The prior session's framing — "the cert-calibration layer absorbs Elmhurst's spec deviations; we'll re-derive it at the end" — was load-bearing on a false diagnosis. The cert-cal layer is pre-March-2025 SAP prices fit against a mixture distribution of two spec-version regimes. Once you separate the regimes (Validation Cohort) and use spec prices everywhere, the "tension" disappears.
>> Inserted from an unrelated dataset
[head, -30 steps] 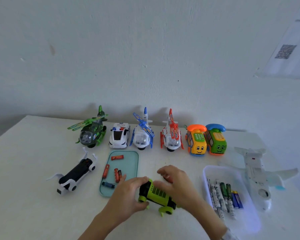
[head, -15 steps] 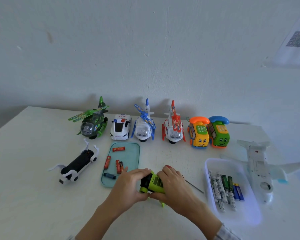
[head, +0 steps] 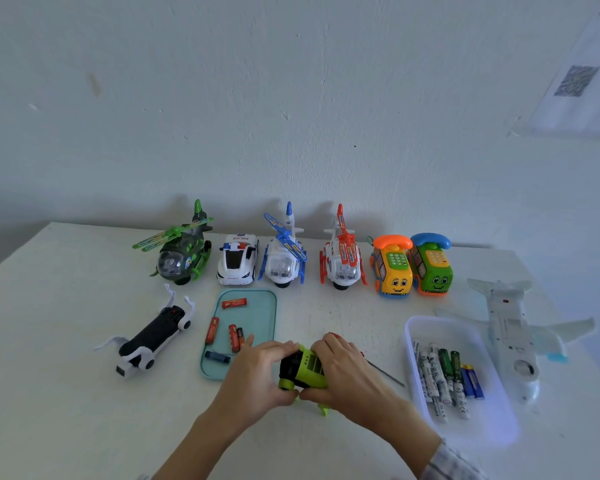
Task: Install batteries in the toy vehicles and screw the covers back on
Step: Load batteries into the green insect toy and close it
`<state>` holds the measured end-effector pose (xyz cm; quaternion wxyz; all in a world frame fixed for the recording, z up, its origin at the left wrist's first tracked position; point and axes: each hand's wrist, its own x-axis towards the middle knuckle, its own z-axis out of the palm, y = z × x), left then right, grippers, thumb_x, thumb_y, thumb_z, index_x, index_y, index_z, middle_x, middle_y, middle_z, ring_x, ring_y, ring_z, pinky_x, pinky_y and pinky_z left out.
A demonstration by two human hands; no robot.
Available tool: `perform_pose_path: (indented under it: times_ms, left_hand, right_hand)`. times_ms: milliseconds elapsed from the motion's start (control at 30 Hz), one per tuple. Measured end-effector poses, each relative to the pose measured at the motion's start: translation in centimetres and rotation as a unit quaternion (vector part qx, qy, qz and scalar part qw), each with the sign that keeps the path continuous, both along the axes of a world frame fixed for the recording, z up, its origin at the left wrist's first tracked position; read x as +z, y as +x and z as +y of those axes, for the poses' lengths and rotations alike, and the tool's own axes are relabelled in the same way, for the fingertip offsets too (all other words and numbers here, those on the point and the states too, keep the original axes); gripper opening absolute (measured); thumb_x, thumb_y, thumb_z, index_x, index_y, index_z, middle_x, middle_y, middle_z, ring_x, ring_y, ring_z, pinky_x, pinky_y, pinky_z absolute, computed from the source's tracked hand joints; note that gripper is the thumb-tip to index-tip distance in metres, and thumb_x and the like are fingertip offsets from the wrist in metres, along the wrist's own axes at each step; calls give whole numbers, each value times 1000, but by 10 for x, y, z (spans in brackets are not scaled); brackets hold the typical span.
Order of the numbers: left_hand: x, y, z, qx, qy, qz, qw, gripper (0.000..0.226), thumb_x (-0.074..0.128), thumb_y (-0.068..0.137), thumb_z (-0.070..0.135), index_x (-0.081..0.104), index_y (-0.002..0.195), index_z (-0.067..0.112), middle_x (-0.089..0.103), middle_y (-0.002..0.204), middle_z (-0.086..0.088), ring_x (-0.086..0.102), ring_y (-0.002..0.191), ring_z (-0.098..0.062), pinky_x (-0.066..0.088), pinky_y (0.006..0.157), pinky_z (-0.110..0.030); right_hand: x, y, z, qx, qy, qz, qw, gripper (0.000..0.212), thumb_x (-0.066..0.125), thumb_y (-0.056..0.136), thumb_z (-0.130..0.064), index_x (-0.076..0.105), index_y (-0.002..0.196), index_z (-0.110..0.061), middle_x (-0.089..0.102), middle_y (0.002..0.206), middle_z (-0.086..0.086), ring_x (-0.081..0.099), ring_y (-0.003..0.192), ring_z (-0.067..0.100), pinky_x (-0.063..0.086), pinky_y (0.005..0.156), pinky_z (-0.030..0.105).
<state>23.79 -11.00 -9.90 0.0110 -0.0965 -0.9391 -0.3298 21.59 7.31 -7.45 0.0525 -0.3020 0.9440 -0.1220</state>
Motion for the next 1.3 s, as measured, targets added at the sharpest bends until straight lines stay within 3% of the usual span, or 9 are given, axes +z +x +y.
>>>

After P1P5 land, the section sweep is straightforward: every spec-correct fix is unambiguously the right answer, BRE worked-example fixtures lock the result, and Validation Cohort probe MAE moves monotonically downward. The fixes the prior session marked as "spec-correct but probe-regressed" become trivially landable.

Welcome to the project. Read ADR-0010, land the five prerequisites, then walk the spec in document order. The deterministic answer is in there.